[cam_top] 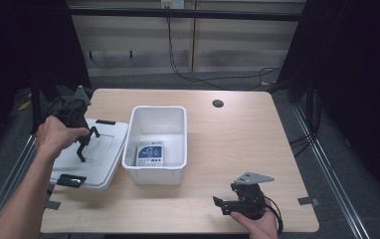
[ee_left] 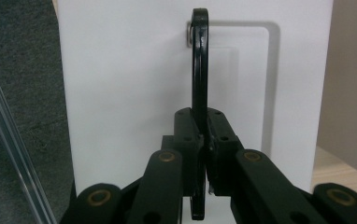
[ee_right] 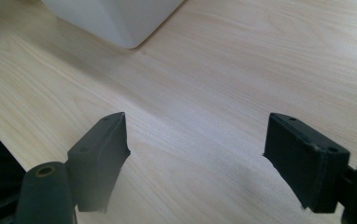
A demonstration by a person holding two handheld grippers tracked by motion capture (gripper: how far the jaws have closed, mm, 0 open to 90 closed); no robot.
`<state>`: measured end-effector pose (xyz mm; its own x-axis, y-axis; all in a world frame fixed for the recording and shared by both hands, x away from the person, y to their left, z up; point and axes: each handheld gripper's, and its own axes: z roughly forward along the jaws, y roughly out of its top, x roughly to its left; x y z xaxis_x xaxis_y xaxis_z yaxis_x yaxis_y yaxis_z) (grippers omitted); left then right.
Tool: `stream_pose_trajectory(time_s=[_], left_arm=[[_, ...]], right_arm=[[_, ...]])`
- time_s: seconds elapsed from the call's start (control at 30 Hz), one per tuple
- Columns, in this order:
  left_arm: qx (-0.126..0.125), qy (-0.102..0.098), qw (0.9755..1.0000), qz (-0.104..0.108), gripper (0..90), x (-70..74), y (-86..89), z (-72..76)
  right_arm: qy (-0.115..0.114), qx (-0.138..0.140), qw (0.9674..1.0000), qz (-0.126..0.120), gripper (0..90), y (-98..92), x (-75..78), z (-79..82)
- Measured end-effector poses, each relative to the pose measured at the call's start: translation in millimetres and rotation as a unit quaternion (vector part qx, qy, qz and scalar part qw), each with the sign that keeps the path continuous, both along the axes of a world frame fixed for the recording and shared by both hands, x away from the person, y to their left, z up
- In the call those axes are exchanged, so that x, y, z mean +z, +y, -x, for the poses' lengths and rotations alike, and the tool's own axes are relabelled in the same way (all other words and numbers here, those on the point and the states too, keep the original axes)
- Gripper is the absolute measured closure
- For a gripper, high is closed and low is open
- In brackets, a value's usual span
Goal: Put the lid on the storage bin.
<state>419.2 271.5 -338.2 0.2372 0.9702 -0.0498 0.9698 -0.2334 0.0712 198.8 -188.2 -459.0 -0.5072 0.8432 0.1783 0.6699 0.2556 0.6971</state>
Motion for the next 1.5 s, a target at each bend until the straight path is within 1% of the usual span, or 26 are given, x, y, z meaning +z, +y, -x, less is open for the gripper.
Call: stream_pose_trajectory(time_s=[0.07,0.13,0.17,0.23,0.3,0.33,0.47,0.53,0.57,0.6,0.67,0.77,0.8,0.87,0.9,0.97,1.0,1.07,1.1,1.17,1.2,1.23,1.33,1.43,1.47,1.5], left_arm=[[-0.005,-0.003,1.0000,-0.002,84.8,4.5,1.4,0.4],[-0.001,-0.004,1.0000,0.007,84.9,8.8,3.0,1.3],[-0.005,-0.002,0.9999,0.009,84.9,11.5,4.5,1.2],[-0.002,-0.006,0.9999,0.008,84.9,15.3,6.4,1.9],[0.001,-0.010,0.9999,0.011,84.9,17.5,8.0,2.4],[-0.001,-0.007,0.9999,0.013,84.9,19.0,9.5,2.3],[0.007,-0.013,0.9998,0.014,84.9,22.1,11.6,2.7],[0.012,-0.012,0.9995,0.028,85.0,25.6,14.4,2.1],[0.013,-0.013,0.9994,0.030,84.9,26.5,14.6,2.1],[0.012,-0.012,0.9993,0.032,85.0,29.3,14.8,2.1],[0.011,-0.016,0.9994,0.028,85.0,33.4,14.6,2.4],[0.016,-0.021,0.9991,0.033,85.0,40.3,15.3,2.5],[0.016,-0.024,0.9991,0.031,85.0,43.3,15.5,2.6],[0.017,-0.025,0.9991,0.031,85.0,46.2,15.0,2.7],[0.013,-0.024,0.9992,0.030,85.0,47.9,15.1,2.6],[0.017,-0.029,0.9987,0.038,85.0,53.2,13.9,3.0],[0.017,-0.029,0.9987,0.038,85.0,53.2,13.9,3.0],[0.018,-0.038,0.9985,0.034,85.0,57.0,12.9,3.1],[0.016,-0.039,0.9986,0.033,85.0,61.8,11.6,3.3],[0.016,-0.039,0.9986,0.030,85.0,64.6,10.5,3.6],[0.019,-0.044,0.9984,0.028,85.0,66.6,8.1,4.4],[0.016,-0.045,0.9986,0.024,85.0,69.6,5.1,4.4],[0.016,-0.048,0.9984,0.025,85.0,72.8,1.3,4.1],[0.012,-0.050,0.9984,0.022,85.0,77.7,-7.3,3.5],[0.012,-0.050,0.9984,0.022,85.0,77.7,-7.3,3.5],[0.013,-0.053,0.9982,0.024,85.0,79.6,-11.3,3.0]], right_arm=[[0.000,-0.001,1.0000,-0.001,20.8,-0.1,0.3,0.4],[0.002,-0.002,1.0000,-0.001,20.7,0.1,0.2,0.7],[0.002,-0.002,1.0000,-0.001,20.3,0.1,0.1,0.6],[0.002,-0.001,1.0000,0.001,19.4,-0.1,-0.4,-0.1],[0.004,-0.002,1.0000,0.000,19.4,0.0,-0.5,0.1],[0.005,-0.002,1.0000,0.001,19.5,0.1,-0.4,0.3],[0.004,-0.002,1.0000,0.000,19.5,-0.1,-0.6,0.1],[0.004,-0.001,1.0000,0.000,19.4,0.1,-0.6,0.1],[0.002,0.000,1.0000,0.001,19.5,0.2,-0.8,-0.1],[0.005,-0.001,1.0000,0.000,19.5,0.4,-0.7,0.1],[0.005,-0.001,1.0000,0.000,19.5,0.5,-0.7,0.2],[0.006,-0.001,1.0000,0.000,19.5,0.2,-0.8,0.1],[0.006,-0.001,1.0000,-0.001,19.5,0.3,-0.7,0.1],[0.003,0.001,1.0000,0.000,19.4,0.3,-0.8,0.1],[0.002,0.001,1.0000,0.000,19.4,0.2,-0.9,0.1],[0.005,-0.001,1.0000,0.000,19.5,0.2,-0.7,0.2],[0.005,-0.001,1.0000,0.000,19.5,0.2,-0.7,0.2],[0.006,-0.001,1.0000,0.000,19.4,0.6,-0.7,0.2],[0.006,0.000,1.0000,0.000,19.4,0.8,-0.8,0.5],[0.008,-0.001,1.0000,0.000,19.5,0.9,-0.7,0.7],[0.007,0.000,1.0000,0.001,19.5,0.7,-0.8,0.4],[0.005,0.000,1.0000,0.001,19.4,0.5,-0.9,0.1],[0.005,0.001,1.0000,0.001,19.4,0.5,-0.9,0.1],[0.006,0.001,1.0000,0.002,19.4,0.4,-0.9,0.3],[0.006,0.001,1.0000,0.002,19.4,0.4,-0.9,0.3],[0.007,-0.001,1.0000,0.001,19.4,0.1,-0.9,0.3]])
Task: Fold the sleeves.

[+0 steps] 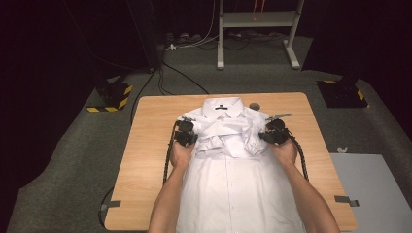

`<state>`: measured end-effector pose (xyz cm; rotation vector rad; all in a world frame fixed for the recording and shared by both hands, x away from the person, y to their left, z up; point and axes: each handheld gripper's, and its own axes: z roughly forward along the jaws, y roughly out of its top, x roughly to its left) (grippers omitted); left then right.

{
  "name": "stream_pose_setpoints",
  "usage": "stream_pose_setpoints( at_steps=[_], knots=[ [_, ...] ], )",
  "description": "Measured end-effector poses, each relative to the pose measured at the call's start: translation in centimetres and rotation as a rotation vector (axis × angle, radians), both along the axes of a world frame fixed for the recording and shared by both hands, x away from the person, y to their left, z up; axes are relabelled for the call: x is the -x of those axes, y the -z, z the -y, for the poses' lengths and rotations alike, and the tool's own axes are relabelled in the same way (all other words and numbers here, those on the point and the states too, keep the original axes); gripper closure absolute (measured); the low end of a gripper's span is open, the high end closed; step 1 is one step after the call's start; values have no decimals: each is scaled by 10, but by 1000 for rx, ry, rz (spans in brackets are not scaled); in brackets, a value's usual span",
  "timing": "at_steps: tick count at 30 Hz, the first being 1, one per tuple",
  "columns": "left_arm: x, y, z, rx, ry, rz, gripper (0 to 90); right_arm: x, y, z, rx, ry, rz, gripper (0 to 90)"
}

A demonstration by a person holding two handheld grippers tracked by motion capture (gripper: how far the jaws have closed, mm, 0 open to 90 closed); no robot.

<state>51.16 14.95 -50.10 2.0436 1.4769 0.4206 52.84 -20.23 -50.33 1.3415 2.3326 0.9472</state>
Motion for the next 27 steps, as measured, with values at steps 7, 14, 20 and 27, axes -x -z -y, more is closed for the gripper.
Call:
stream_pose_setpoints(
  at_steps=[7, 14, 20, 27],
  knots=[
    [11, -24, -7, 11, 25, 34, 870, 14, -20, 5, -11, -31, 36, 832],
    [23, -49, -9, 23, 70, 76, 870, 27, -39, 13, -33, -49, 71, 832],
    [26, -63, -12, 39, 84, 92, 870, 34, -50, 21, -67, -54, 85, 832],
    [28, -74, -19, 57, 78, 98, 871, 40, -68, 28, -144, -48, 108, 832]
  ],
)
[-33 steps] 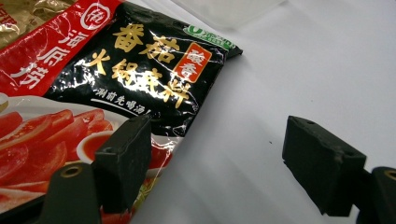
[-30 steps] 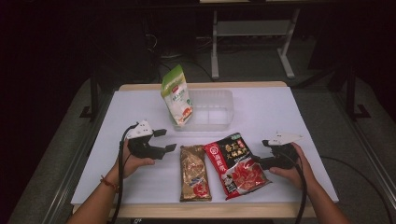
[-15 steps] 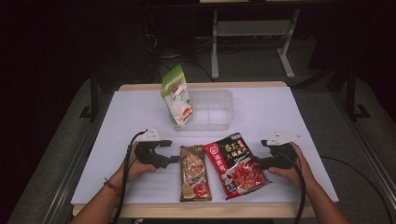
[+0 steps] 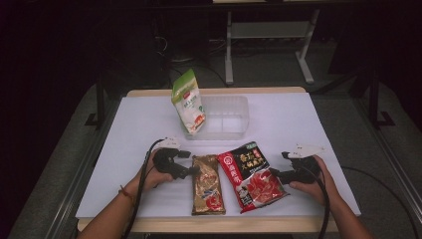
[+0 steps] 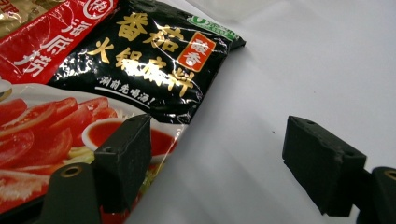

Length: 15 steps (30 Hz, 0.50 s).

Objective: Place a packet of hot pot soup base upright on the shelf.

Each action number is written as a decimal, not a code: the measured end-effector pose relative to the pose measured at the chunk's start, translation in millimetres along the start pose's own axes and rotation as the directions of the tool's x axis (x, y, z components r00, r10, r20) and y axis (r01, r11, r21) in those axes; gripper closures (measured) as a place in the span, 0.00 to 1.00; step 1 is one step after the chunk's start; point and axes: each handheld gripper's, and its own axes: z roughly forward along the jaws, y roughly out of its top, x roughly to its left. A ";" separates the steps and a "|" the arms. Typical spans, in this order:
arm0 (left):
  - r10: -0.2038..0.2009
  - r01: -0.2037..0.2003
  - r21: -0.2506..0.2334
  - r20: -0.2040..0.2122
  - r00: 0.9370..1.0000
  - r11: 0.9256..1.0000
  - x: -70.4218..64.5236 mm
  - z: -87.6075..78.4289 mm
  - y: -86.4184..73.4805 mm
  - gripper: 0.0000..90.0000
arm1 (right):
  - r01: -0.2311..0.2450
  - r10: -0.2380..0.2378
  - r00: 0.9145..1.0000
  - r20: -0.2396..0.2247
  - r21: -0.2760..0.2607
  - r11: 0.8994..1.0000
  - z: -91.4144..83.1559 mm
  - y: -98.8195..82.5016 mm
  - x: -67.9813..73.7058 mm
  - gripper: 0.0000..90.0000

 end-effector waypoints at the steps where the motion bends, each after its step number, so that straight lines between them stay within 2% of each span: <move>1: -0.007 0.007 0.005 0.002 1.000 1.000 1.0 2.7 0.6 0.19 | -0.004 0.004 1.000 0.003 0.001 1.000 -1.0 -0.5 0.2 0.26; 5: -0.033 0.033 0.002 0.005 0.999 0.999 7.4 7.5 2.8 0.16 | -0.005 0.005 1.000 0.000 0.000 1.000 -2.8 -2.3 1.7 0.26; 8: -0.045 0.045 0.020 0.007 0.999 0.999 10.1 11.3 3.5 0.12 | -0.005 0.005 1.000 -0.003 -0.001 1.000 -4.6 -3.5 3.1 0.26; 15: 0.007 -0.006 0.051 -0.003 1.000 0.999 6.7 14.3 6.5 0.11 | -0.014 0.014 1.000 -0.003 0.000 1.000 -6.0 -4.7 3.5 0.26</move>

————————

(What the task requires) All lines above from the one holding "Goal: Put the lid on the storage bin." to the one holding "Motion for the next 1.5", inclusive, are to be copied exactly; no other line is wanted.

(Reply)
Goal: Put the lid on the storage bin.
<state>419.2 271.5 -338.2 0.2372 0.9702 -0.0498 0.9698 -0.2334 0.0712 198.8 -188.2 -459.0 -0.5072 0.8432 0.1783 0.6699 0.2556 0.6971</state>
Motion for the next 1.5 s, a target at each bend until the straight path is within 1% of the usual span, or 26 are given, x, y, z meaning +z, +y, -x, less is open for the gripper.

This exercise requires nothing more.